Mesures time not our time, rung by the unhurried” (l.35-36)

Junior English and philosophy double major, Javi Mazariegos, suggests that Eliott is implying “time older than time counted…it’s almost appropriate to call the bell-time ‘timelessness.’” It is assumed that Eliot is articulating that there was a time before time’s existence, a time that need not be measured, implying divinity. The bell’s time is juxtaposed with our time; we are the hurried who try to make sense of the past and future, while the bell represents liturgical time.  Mazariegos continued; “perhaps the role of the saint is to take bell-time and our time and put them together.” The occupation of the saint, mentioned in Part V of the poem, is to unite timelessness and our concept of earthly time. 

“People change, and smile: but the agony abides” (l.113)

The agony that abides is something we, despite our efforts, cannot suppress. Baker focused on Eliot’s attempt to illustrate the permanence of pain. Eliot writes that we purposely disown pain, that we deny the meaning within it, ceasing to embrace it for the sake of development. Though we change ourselves by means of denying past experiences, agony remains. Agony is something we cannot rid ourselves of, because, if nothing else, it gives our past experiences meaning. 

“These are only hints and guesses, 

Hints followed by guesses and the rest 

Is prayer, observance, discipline, thought and action. 

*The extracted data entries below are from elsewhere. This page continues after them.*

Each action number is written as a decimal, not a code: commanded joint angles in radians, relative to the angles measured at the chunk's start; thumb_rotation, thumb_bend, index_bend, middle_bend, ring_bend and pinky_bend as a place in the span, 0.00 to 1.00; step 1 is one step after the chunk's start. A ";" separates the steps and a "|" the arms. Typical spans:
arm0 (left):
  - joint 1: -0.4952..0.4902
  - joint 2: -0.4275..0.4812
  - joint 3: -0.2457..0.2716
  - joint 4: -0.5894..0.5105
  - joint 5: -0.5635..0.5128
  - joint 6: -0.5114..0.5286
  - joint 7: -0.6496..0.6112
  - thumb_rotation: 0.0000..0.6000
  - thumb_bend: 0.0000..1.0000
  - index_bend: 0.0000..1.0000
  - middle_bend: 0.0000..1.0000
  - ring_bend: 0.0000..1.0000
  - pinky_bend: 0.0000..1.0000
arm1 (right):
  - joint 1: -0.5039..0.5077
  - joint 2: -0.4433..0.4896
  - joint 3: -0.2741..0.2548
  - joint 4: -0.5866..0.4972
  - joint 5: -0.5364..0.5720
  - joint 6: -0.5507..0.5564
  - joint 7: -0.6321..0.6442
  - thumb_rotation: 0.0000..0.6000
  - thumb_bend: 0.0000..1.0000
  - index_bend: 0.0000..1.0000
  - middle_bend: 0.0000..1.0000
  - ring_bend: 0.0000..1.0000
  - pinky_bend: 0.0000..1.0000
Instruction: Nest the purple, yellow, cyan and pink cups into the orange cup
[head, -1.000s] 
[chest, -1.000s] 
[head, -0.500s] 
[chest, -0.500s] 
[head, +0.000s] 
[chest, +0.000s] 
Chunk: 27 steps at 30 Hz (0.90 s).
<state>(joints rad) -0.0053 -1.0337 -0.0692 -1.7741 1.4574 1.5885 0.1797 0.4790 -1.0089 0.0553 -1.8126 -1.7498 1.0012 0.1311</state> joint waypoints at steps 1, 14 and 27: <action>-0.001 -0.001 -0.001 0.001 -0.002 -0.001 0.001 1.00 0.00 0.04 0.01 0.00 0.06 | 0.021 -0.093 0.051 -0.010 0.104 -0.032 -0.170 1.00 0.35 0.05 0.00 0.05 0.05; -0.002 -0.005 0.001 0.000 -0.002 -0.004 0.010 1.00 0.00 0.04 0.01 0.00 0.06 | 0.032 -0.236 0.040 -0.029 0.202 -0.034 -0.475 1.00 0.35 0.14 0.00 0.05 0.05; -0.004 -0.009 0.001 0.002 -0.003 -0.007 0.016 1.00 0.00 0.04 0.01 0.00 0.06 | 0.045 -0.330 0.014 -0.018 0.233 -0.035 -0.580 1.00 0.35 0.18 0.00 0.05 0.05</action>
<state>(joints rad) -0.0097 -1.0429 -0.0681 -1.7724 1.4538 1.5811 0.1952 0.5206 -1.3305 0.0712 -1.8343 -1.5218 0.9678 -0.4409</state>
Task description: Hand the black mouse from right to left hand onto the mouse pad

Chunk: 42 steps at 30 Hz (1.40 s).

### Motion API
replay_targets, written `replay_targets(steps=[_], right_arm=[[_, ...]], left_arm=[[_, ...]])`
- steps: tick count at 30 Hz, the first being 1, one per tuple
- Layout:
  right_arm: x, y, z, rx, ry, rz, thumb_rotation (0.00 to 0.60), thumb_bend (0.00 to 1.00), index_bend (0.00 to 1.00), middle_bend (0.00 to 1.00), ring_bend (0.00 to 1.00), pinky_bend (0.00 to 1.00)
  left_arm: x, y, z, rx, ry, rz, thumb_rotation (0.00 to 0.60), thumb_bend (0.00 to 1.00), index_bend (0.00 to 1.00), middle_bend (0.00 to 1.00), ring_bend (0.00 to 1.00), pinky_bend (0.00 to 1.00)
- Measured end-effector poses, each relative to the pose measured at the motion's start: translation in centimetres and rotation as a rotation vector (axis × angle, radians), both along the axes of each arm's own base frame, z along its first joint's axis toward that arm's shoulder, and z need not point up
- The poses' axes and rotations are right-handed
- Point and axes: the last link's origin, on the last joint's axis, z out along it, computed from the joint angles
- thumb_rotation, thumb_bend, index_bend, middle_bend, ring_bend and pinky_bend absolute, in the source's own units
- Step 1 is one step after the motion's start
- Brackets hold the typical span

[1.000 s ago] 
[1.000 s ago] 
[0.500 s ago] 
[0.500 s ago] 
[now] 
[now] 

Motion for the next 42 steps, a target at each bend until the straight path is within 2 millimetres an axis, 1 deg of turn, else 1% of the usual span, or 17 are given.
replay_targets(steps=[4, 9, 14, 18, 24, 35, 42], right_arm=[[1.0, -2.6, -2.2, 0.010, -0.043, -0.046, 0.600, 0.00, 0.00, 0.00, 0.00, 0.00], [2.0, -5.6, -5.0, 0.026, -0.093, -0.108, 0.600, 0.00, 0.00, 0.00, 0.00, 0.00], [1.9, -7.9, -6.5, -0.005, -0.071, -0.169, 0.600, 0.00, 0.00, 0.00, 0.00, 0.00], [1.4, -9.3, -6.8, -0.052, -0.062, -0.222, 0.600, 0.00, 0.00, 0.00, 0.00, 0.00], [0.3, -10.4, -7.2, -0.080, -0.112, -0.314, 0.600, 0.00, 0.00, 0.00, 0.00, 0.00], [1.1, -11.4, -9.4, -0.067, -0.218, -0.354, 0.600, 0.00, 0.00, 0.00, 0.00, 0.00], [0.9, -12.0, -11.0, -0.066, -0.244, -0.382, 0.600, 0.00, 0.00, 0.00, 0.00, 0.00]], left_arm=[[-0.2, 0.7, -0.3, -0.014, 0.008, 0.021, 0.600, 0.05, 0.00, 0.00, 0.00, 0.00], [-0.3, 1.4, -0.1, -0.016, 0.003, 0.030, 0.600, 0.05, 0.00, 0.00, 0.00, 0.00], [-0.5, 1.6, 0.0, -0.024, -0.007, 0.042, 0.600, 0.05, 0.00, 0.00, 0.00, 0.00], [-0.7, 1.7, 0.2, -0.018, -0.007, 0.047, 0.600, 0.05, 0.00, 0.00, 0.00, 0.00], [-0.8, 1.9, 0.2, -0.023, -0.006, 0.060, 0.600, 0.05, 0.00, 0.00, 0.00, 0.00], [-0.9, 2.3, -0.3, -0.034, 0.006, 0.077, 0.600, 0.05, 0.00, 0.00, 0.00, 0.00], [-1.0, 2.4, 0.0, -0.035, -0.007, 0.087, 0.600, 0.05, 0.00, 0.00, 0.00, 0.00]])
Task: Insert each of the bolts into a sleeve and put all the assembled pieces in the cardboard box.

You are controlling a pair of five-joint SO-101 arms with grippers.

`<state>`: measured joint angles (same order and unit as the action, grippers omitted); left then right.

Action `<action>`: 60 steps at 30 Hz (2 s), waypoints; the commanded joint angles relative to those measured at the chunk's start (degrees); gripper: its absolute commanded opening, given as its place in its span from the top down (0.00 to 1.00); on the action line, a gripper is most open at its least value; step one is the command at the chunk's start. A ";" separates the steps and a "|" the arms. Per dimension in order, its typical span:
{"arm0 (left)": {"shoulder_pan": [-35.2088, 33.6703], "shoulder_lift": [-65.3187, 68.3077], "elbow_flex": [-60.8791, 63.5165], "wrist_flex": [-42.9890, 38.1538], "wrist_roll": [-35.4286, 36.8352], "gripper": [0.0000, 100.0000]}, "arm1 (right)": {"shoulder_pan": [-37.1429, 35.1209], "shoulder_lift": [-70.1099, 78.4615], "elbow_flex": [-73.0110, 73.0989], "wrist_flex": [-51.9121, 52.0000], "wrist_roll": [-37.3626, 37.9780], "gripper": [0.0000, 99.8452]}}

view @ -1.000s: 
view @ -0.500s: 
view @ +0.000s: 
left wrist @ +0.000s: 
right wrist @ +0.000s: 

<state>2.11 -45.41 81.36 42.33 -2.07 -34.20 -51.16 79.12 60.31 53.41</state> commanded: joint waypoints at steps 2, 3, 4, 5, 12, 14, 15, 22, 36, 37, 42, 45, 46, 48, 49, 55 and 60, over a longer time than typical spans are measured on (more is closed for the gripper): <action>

The hint half guessed, the gift half understood, is Incarnation.” (l.212-215)        

Eliot describes fallacies, such as astrology and fortune-telling, to satirize the means in which people attempt to understand time. But these are only that: misconceptions.  Mack described Incarnation as “freedom from suffering.” Eliot, in this verse, conveys that Christian redemption is healing to human suffering; it is the answer to suffering. 
The English department welcomes all to the fourth gathering of the “Reading Together” series in which Eliot’s fourth poem, “Little Gidding,” of the Four Quartets will be discussed. Join the department on Monday, March 14 at 8.00 p.m. in the Aquinas auditorium.